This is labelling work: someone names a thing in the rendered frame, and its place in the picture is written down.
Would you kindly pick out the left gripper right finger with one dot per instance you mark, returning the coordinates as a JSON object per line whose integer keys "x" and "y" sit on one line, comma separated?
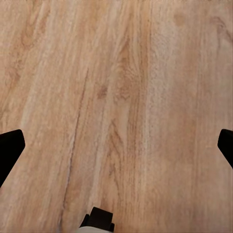
{"x": 225, "y": 144}

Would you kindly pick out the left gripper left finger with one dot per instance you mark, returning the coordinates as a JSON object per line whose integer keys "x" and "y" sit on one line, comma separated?
{"x": 11, "y": 146}

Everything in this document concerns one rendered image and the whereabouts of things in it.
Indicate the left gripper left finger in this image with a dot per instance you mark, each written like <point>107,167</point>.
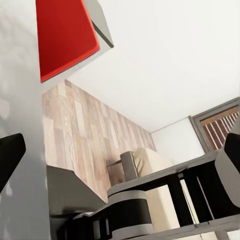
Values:
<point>12,150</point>

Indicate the desk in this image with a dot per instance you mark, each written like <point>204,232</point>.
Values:
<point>24,204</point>

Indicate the bed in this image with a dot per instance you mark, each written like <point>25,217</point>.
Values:
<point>144,161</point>

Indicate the swivel chair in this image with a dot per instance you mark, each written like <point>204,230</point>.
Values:
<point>66,36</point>

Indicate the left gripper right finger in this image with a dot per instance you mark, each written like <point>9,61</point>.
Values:
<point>232,148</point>

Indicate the fixed window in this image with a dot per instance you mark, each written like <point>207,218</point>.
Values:
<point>212,126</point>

> _TASK INSTRUCTIONS_
The reply should consist of a single number: how many lines in the listing contain the word "rendered".

> _ANSWER TO THE EXERCISE_
2